The World Health Organization (WHO) has released the full edition of its guideline on balanced national controlled medicines policies, the first comprehensive global framework aimed at ensuring access to controlled substances for medical and scientific purposes, while reducing the risks of misuse and diversion. This follows an initial rapid communication presented at the Seventy-eighth World Health Assembly, which introduced the guideline.
Controlled medicines such as opioids, benzodiazepines, barbiturates, and amphetamines are vital for pain relief, surgery, seizure management, palliative care, and the treatment of mental health and substance use disorders. Yet, millions of patients around the world remain unable to obtain them.
WHO estimates that up to 98% of patients in low-income countries lack adequate pain relief.
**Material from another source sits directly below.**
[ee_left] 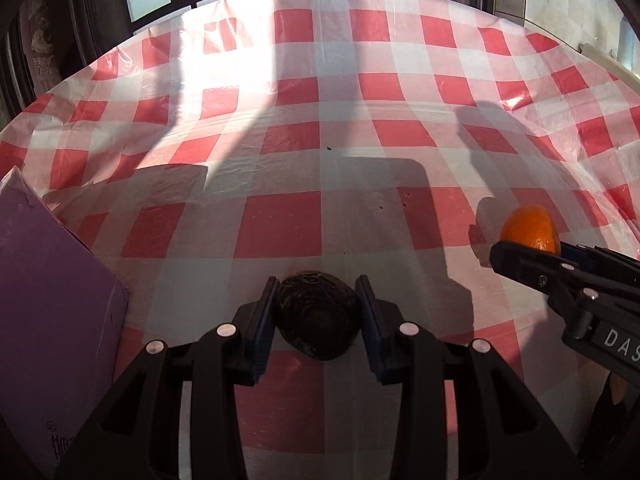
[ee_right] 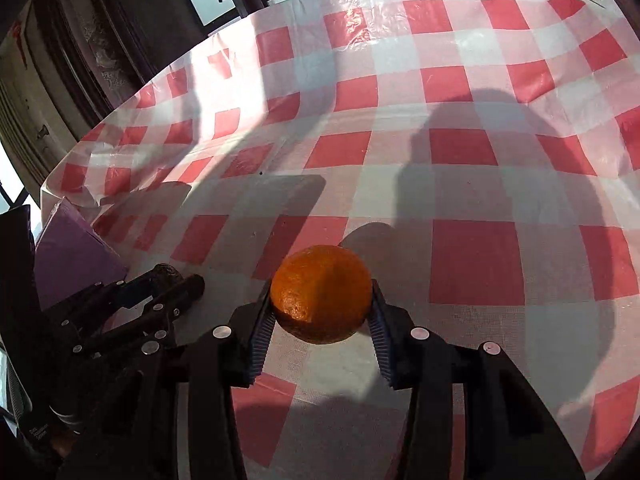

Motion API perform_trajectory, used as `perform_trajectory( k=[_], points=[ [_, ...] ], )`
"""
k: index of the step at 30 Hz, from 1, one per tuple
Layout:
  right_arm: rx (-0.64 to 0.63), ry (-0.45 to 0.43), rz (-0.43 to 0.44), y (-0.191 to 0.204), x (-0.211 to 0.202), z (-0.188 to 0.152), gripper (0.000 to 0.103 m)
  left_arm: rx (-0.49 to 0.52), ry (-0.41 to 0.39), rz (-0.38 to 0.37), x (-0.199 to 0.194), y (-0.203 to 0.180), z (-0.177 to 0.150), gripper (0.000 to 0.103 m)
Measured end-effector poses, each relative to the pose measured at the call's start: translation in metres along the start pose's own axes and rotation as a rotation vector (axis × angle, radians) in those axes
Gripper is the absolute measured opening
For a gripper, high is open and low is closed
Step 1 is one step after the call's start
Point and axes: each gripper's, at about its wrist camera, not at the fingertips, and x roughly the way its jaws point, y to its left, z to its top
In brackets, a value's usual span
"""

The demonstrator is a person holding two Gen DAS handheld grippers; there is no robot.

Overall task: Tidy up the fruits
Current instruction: 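Lift the date and orange and carry both toward the white box, then lower the date and orange into the box and open both tools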

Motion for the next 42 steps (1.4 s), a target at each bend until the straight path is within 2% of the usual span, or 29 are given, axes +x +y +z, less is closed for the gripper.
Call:
perform_trajectory(
  k=[10, 20, 30, 38, 42],
  points=[
    [-0.041, 0.001, -0.032, 0.028, -0.03, -0.04, 0.043, 0.01, -0.042, -0.024, -0.049, 0.013, -0.035, 0.038],
    [-0.087, -0.056, -0.048, 0.058, -0.067, -0.044, 0.043, -0.01, -0.118, -0.07, -0.098, 0.029, -0.046, 0.038],
    [-0.224, -0.182, 0.036, 0.13, -0.115, -0.027, 0.043, -0.075, -0.294, -0.061, -0.176, 0.07, -0.037, 0.038],
    [-0.372, -0.263, 0.126, 0.21, -0.139, -0.018, 0.043, -0.17, -0.42, 0.009, -0.233, 0.128, -0.039, 0.038],
    [-0.411, -0.281, 0.157, 0.232, -0.145, -0.02, 0.043, -0.192, -0.452, 0.018, -0.252, 0.143, -0.049, 0.038]
  ],
)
In contrast, weaker safeguards in some regions have fueled opioid-related epidemics. Across the globe, many adults and children with advanced cancer or HIV/AIDS suffer without morphine, while epilepsy patients in numerous countries go untreated due to restrictive regulations, inadequate training, and poor awareness of the clinical benefits of these medicines. Meanwhile, in settings where regulations are insufficient, over-prescription and rising demand for strong opioids have led to significant public health harms, including dependence, overdose, and substance use disorders.
The new guideline emphasizes the need for balanced national policies that guarantee continuous and affordable access to controlled medicines while safeguarding against harmful, non-medical use. It seeks to help countries create systems that ensure safe, equitable, and sustainable access to these essential drugs, which are critical for treating acute and chronic pain, mental health conditions, substance use disorders, and other serious illnesses.
WHO’s recommendations span seven key areas: policy design, financing and pricing, medicines selection, procurement and supply, regulation, prescribing and dispensing practices, and education for both health professionals and the public.
Among the central recommendations are:
- Needs-based national planning to prevent both shortages and oversupply, using the best available epidemiological and consumption data.
- Affordable pricing and financing strategies, including the use of generics and biosimilars to ensure access without compromising quality.
- Strict bans on unethical marketing practices, preventing commercial interests from driving inappropriate promotion.
- Evidence-based decision-making, ensuring that access policies prioritize scientific data and safety considerations.
- Modernized supply chain systems that use digital tools and simple technologies to prevent shortages, strengthen traceability, and reduce diversion.
- Legal protections that safeguard patients’ rights to possess prescribed controlled medicines.
- Training and education, both for health professionals and the public, to ensure safe and informed use.
- Robust monitoring systems that balance accountability with the protection of patient privacy.
Together, these measures aim to make controlled medicines widely available, affordable, and safely used for legitimate medical and scientific needs, so that no patient suffers or dies needlessly due to lack of treatment.
Developed through years of systematic reviews and international consultations, the guideline replaces WHO’s 2011 guidance on controlled substances. It will be published in all six official UN languages and is expected to shape policy reforms worldwide, particularly in low- and middle-income countries where treatment gaps are most severe.
As the guideline concludes: “Access to controlled medicines is not just a technical issue — it is a matter of equity, dignity, and the right to health.”